**What you have to do:**
Please repeat the lines below, exactly and only, from the one that holds "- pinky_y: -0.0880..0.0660" through the one that holds "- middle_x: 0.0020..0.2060".

**The data:**

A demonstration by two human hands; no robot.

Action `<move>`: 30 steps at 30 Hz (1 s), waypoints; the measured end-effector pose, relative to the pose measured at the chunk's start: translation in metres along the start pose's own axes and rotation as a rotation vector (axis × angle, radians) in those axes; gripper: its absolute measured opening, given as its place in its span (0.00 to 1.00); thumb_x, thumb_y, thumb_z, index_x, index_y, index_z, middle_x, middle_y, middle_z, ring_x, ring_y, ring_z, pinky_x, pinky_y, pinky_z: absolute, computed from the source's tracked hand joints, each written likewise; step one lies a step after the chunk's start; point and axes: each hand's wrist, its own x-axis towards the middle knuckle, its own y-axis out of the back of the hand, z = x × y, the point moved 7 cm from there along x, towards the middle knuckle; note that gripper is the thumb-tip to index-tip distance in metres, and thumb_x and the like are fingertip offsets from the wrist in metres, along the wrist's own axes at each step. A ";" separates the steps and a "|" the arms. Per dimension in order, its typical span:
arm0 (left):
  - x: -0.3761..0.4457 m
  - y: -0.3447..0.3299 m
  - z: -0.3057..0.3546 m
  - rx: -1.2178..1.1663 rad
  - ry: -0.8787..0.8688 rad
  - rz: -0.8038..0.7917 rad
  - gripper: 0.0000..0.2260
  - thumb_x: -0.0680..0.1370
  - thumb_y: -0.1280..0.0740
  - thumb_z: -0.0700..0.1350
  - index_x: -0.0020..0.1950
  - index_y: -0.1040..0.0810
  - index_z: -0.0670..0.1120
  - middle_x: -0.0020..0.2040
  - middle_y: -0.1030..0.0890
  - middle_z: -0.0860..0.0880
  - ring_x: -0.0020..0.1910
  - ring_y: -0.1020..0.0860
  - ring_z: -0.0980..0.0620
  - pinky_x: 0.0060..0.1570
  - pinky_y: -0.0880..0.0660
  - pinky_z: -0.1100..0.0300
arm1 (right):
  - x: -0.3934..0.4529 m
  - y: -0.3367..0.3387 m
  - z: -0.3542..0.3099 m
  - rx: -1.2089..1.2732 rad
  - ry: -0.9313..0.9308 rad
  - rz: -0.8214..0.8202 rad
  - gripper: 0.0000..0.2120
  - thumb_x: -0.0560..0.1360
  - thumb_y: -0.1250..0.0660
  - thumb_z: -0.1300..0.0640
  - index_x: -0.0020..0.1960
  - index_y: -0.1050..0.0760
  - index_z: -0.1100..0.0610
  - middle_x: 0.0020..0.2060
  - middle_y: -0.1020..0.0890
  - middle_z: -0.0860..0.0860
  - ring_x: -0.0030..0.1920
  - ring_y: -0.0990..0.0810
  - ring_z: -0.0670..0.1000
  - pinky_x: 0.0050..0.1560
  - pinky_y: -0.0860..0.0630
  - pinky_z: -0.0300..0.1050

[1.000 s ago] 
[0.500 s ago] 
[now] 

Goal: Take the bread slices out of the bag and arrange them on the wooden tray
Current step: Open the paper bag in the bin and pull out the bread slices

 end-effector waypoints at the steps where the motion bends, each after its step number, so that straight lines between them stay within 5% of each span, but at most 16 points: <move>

**Reply to the exercise:**
  - pinky_y: -0.0880..0.0660
  - pinky_z: -0.1100..0.0300
arm1 (right):
  - x: -0.3934..0.4529 m
  - y: -0.3367..0.3387 m
  - z: -0.3542..0.3099 m
  - rx: -1.2089..1.2732 rad
  - ry: -0.9313..0.9308 rad
  - rz: -0.8214..0.8202 rad
  - gripper: 0.0000..0.2120
  - thumb_x: -0.0560..0.1360
  - thumb_y: -0.1250..0.0660
  - thumb_z: -0.1300..0.0640
  - index_x: -0.0020..0.1960
  - index_y: -0.1050..0.0760
  - index_z: -0.1100..0.0610
  - middle_x: 0.0020..0.2060

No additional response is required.